What the exercise asks:
Each line of the listing below containing the word "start" should be returned.

Provided material:

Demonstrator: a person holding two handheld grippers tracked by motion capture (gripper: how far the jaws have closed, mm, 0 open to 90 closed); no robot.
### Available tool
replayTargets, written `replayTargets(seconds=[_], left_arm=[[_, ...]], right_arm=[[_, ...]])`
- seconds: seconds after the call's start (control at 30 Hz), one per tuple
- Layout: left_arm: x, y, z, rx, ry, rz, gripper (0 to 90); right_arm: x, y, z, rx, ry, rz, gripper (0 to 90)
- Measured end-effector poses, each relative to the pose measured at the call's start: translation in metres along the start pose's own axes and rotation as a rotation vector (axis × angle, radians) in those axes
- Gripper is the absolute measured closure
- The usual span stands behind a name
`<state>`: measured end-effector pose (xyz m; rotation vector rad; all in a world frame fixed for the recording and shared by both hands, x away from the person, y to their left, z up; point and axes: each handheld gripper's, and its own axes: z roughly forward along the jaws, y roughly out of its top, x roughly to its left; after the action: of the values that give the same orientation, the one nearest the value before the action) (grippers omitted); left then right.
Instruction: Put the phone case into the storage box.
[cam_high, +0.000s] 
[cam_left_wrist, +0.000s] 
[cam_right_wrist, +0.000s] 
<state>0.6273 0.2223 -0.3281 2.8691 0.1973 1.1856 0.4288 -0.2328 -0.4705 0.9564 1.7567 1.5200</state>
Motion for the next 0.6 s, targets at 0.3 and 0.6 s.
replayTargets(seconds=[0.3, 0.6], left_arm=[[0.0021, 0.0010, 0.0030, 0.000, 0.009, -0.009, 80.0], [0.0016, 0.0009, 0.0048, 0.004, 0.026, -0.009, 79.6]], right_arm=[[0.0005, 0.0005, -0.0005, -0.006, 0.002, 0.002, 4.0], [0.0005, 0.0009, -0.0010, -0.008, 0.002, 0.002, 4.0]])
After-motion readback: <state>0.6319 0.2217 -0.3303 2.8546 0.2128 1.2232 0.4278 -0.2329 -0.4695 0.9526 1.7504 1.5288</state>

Completed task:
- seconds: seconds after the call's start (control at 30 Hz), one per tuple
- Measured end-effector poses, each relative to the pose measured at the call's start: translation in metres along the start pose's own axes and rotation as a rotation vector (axis × angle, radians) in those axes

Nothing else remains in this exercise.